**Data extracts**.
--- START ---

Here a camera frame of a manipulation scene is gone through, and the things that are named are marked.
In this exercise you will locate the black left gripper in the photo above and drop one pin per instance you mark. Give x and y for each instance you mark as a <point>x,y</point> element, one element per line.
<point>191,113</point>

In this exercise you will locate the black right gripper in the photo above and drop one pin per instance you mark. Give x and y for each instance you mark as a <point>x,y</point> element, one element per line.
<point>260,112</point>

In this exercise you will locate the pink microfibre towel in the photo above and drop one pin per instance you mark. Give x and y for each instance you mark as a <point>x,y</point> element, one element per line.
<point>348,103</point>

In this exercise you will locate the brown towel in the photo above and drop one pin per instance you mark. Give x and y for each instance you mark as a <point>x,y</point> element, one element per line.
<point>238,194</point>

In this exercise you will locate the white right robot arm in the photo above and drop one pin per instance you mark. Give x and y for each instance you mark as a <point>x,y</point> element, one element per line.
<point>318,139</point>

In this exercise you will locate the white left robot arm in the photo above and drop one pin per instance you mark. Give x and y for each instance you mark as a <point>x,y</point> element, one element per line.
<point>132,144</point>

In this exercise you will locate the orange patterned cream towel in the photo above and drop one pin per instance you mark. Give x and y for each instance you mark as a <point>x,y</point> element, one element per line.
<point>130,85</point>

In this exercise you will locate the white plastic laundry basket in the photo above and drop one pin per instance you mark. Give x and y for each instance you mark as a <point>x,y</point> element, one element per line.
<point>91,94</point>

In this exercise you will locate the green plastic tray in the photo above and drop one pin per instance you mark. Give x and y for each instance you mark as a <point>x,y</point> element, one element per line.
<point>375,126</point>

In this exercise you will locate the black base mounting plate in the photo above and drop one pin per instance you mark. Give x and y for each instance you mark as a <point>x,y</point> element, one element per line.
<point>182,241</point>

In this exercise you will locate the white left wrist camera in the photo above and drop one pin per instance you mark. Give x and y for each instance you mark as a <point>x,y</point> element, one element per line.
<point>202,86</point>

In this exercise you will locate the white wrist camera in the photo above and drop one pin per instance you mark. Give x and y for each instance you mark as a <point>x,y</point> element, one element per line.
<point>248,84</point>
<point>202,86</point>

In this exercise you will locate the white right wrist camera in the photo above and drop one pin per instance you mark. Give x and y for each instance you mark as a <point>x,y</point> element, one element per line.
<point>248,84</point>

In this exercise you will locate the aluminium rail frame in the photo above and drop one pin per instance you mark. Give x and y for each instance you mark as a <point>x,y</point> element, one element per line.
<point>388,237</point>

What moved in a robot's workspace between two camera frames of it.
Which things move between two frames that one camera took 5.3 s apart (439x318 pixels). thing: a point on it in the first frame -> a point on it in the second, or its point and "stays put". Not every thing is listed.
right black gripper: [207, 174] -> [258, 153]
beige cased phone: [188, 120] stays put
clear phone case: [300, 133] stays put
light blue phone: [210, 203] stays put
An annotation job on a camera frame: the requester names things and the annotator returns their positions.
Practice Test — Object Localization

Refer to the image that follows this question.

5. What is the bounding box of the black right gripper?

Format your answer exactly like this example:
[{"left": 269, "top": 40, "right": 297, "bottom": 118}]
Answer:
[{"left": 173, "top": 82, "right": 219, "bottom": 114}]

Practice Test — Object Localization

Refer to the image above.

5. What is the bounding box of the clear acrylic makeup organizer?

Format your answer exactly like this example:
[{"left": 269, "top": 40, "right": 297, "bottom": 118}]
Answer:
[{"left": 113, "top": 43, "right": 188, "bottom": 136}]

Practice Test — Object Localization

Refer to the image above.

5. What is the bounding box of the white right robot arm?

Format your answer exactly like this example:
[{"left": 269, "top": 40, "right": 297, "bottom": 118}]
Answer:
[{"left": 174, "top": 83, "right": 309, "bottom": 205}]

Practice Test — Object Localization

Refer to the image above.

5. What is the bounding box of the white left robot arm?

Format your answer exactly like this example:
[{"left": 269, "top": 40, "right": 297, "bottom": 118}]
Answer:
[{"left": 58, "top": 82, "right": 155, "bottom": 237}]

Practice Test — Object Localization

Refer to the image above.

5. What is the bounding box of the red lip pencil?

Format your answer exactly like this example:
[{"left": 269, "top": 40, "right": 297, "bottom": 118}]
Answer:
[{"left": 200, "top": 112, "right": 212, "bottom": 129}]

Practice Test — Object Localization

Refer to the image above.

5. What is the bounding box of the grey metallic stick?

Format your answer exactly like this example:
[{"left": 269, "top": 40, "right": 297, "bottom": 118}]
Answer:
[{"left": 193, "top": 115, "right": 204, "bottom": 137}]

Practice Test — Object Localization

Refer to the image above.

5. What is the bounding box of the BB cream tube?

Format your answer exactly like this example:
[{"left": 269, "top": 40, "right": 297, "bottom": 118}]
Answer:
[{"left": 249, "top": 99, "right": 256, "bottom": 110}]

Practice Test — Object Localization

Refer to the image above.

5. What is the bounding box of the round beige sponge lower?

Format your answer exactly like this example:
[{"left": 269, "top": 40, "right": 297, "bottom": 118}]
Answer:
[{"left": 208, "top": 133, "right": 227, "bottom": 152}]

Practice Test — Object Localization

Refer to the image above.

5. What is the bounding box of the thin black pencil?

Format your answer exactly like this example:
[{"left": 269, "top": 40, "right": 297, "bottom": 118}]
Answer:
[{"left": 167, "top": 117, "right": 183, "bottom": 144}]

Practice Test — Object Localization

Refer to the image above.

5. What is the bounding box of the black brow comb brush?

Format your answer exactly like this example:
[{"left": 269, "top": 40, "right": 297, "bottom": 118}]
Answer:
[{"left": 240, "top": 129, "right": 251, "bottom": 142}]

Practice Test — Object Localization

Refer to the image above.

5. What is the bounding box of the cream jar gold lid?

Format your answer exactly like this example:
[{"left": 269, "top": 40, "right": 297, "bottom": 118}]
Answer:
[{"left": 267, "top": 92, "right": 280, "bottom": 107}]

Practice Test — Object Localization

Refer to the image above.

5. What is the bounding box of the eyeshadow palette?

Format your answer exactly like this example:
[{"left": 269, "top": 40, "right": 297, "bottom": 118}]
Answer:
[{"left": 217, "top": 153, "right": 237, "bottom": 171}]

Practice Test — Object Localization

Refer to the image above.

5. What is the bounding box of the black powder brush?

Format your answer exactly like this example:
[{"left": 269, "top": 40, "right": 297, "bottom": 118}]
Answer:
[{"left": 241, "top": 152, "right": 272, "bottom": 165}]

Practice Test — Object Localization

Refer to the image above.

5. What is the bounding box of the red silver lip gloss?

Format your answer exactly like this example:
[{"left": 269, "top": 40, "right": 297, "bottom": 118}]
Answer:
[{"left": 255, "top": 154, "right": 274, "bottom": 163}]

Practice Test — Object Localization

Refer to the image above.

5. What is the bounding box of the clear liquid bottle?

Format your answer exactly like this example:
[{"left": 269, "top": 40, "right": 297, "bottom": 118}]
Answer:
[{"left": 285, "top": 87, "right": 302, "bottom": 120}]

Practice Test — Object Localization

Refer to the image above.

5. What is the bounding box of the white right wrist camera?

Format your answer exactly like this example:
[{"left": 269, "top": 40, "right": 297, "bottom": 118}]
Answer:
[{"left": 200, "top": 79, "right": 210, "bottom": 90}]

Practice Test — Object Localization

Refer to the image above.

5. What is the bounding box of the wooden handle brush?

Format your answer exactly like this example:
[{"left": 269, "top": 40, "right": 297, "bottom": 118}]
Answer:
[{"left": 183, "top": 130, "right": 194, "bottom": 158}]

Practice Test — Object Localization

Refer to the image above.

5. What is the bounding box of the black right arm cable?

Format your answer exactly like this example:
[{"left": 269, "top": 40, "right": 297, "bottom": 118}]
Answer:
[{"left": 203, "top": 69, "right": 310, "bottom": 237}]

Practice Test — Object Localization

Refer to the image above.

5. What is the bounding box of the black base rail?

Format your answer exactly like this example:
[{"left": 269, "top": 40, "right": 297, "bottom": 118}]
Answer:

--- END ---

**What is required**.
Keep both end lines and retype everything in the records above from the line containing "In this exercise you will locate the white right wrist" through the line containing "What moved in", exactly, with nothing else.

**Result for this task**.
In this exercise you will locate the white right wrist camera in the photo above and drop one pin per instance you mark. Give x and y for each instance you mark as a <point>x,y</point> element, one element per line.
<point>248,84</point>

In this exercise you will locate the aluminium rail frame in the photo above and drop one pin per instance you mark. Give x and y for each instance you mark as a <point>x,y</point> element, one element per line.
<point>388,237</point>

What moved in a robot's workspace between two camera frames of it.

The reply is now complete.